Work order — Return the data below, unchanged.

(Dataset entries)
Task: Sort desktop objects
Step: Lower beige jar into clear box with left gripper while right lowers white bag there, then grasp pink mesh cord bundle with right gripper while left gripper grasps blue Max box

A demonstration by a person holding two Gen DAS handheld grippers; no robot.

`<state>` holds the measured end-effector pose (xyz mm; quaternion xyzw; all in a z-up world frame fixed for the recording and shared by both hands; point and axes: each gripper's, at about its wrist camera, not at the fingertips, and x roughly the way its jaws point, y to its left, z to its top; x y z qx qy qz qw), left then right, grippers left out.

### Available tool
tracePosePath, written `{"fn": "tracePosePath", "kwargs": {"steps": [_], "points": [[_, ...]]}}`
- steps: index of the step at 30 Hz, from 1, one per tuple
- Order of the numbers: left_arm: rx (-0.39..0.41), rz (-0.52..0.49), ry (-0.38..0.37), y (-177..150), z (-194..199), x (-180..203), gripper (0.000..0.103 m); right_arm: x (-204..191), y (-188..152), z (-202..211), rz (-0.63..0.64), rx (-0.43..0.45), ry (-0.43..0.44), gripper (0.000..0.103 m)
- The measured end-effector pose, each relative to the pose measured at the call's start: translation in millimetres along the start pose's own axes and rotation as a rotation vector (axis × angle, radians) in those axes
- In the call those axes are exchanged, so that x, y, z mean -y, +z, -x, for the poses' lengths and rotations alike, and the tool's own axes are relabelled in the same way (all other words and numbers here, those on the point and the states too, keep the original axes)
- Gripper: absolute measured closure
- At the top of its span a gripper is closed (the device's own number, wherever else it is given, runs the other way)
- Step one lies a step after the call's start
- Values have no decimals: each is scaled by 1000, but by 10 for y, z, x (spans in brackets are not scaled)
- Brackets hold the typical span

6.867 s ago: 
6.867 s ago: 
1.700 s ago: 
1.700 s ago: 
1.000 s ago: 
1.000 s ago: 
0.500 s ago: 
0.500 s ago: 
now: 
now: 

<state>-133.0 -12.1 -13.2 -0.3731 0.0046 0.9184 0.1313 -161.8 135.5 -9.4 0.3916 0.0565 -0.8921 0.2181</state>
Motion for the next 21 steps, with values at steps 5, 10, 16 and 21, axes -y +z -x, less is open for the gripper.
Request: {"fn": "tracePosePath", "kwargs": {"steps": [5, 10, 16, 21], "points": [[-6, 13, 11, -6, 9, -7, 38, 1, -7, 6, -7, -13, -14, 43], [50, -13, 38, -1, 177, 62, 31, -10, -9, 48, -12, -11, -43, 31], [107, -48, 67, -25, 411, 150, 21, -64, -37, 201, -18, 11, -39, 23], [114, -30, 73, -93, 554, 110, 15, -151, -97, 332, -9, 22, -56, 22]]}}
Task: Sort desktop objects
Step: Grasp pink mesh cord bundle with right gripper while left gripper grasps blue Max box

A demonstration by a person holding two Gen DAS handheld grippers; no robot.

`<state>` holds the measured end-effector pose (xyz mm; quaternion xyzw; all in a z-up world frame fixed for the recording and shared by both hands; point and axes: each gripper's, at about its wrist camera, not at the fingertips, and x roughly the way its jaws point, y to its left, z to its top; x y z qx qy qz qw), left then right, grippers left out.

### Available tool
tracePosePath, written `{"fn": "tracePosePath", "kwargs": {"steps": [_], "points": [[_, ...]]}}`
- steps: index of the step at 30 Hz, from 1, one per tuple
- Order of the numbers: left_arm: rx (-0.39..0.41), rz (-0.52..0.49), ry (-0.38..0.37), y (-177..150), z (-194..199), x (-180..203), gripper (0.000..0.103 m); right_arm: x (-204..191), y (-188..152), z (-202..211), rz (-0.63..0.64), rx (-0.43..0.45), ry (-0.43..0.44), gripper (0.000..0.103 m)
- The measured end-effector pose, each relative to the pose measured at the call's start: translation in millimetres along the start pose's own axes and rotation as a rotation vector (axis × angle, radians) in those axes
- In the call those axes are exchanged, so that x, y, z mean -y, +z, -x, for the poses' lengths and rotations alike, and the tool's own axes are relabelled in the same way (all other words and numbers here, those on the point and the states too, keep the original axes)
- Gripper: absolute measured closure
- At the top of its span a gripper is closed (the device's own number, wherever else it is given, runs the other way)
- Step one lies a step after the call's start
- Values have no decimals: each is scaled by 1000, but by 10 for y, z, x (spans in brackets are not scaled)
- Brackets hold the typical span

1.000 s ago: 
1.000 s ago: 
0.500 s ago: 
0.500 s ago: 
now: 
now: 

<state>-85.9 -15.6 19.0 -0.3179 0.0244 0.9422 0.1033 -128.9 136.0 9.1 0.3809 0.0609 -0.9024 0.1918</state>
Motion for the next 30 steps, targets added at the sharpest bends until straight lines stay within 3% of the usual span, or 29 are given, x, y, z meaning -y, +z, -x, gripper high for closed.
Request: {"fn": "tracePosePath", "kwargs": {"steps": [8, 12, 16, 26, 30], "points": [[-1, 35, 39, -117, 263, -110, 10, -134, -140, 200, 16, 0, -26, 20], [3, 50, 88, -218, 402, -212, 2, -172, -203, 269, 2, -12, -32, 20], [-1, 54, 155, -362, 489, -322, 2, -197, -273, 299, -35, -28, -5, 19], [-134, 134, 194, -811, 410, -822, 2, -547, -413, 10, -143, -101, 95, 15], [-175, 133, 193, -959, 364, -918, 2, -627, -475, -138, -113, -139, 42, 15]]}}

Answer area —
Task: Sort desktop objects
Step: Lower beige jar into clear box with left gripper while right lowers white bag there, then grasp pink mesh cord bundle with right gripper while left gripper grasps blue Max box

A demonstration by a person holding two Gen DAS handheld grippers; no robot.

`<state>` holds the measured end-effector pose (xyz mm; quaternion xyzw; all in a z-up world frame fixed for the recording and shared by both hands; point and axes: each gripper's, at about its wrist camera, not at the fingertips, and x roughly the way its jaws point, y to its left, z to its top; x y z qx qy qz qw), left then right, grippers left out.

### Available tool
tracePosePath, written `{"fn": "tracePosePath", "kwargs": {"steps": [_], "points": [[_, ...]]}}`
- steps: index of the step at 30 Hz, from 1, one per tuple
- Order of the numbers: left_arm: rx (-0.39..0.41), rz (-0.52..0.49), ry (-0.38..0.37), y (-177..150), z (-194..199), x (-180..203), gripper (0.000..0.103 m); right_arm: x (-204..191), y (-188..152), z (-202..211), rz (-0.63..0.64), rx (-0.43..0.45), ry (-0.43..0.44), gripper (0.000..0.103 m)
- The measured end-effector pose, each relative to the pose measured at the call's start: translation in millimetres along the start pose's own axes and rotation as a rotation vector (axis × angle, radians) in those axes
- In the call those axes are exchanged, so that x, y, z mean -y, +z, -x, for the poses' lengths and rotations alike, and the tool's own axes are relabelled in the same way (all other words and numbers here, those on the point and the states too, keep the original axes)
- Gripper: absolute measured closure
- At the top of its span a gripper is closed (the device's own number, wherever else it is given, runs the other way)
- Step one lies a step after the call's start
- Values have no decimals: each is scaled by 1000, but by 10 for y, z, x (spans in brackets are not scaled)
- Brackets hold the typical span

6.867 s ago: 
6.867 s ago: 
1.700 s ago: 
1.700 s ago: 
1.000 s ago: 
1.000 s ago: 
0.500 s ago: 
0.500 s ago: 
now: 
now: 

<state>-133.0 -12.1 -13.2 -0.3731 0.0046 0.9184 0.1313 -161.8 135.5 -9.4 0.3916 0.0565 -0.8921 0.2181</state>
Motion for the next 21 steps, with values at steps 5, 10, 16 and 21, axes -y +z -x, less is open for the gripper.
Request: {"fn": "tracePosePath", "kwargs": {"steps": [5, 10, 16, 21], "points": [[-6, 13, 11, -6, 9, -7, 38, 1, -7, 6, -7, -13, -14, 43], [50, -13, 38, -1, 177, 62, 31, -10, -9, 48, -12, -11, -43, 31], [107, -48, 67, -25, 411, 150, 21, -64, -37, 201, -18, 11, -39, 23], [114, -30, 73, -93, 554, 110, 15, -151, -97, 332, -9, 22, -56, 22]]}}
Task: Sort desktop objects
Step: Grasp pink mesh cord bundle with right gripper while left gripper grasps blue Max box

A demonstration by a person holding two Gen DAS handheld grippers; no robot.

`<state>` holds the measured end-effector pose (xyz mm; quaternion xyzw; all in a z-up world frame fixed for the recording and shared by both hands; point and axes: each gripper's, at about its wrist camera, not at the fingertips, and x roughly the way its jaws point, y to its left, z to its top; x y z qx qy qz qw), left then right, grippers left out.

### Available tool
tracePosePath, written `{"fn": "tracePosePath", "kwargs": {"steps": [_], "points": [[_, ...]]}}`
- steps: index of the step at 30 Hz, from 1, one per tuple
- Order of the numbers: left_arm: rx (-0.39..0.41), rz (-0.52..0.49), ry (-0.38..0.37), y (-177..150), z (-194..199), x (-180..203), gripper (0.000..0.103 m); right_arm: x (-204..191), y (-188..152), z (-202..211), rz (-0.63..0.64), rx (-0.43..0.45), ry (-0.43..0.44), gripper (0.000..0.103 m)
- The measured end-effector pose, each relative to the pose measured at the call's start: translation in millimetres along the start pose's own axes and rotation as a rotation vector (axis × angle, radians) in those axes
- In the call those axes are exchanged, so that x, y, z mean -y, +z, -x, for the poses' lengths and rotations alike, and the tool's own axes are relabelled in the same way (all other words and numbers here, those on the point and the states too, keep the original axes)
- Gripper: absolute measured closure
- At the top of its span a gripper is closed (the device's own number, wherever else it is given, runs the other way)
- Step one lies a step after the call's start
- Values have no decimals: each is scaled by 1000, but by 10 for y, z, x (spans in brackets are not scaled)
- Brackets hold the typical span

1.000 s ago: 
1.000 s ago: 
0.500 s ago: 
0.500 s ago: 
now: 
now: 

<state>-85.9 -15.6 19.0 -0.3179 0.0244 0.9422 0.1033 -128.9 136.0 9.1 0.3809 0.0609 -0.9024 0.1918</state>
Motion for the next 30 steps, targets added at the sharpest bends until straight lines stay within 3% of the usual span, or 29 are given, x, y, z meaning -y, +z, -x, gripper high for closed.
Request: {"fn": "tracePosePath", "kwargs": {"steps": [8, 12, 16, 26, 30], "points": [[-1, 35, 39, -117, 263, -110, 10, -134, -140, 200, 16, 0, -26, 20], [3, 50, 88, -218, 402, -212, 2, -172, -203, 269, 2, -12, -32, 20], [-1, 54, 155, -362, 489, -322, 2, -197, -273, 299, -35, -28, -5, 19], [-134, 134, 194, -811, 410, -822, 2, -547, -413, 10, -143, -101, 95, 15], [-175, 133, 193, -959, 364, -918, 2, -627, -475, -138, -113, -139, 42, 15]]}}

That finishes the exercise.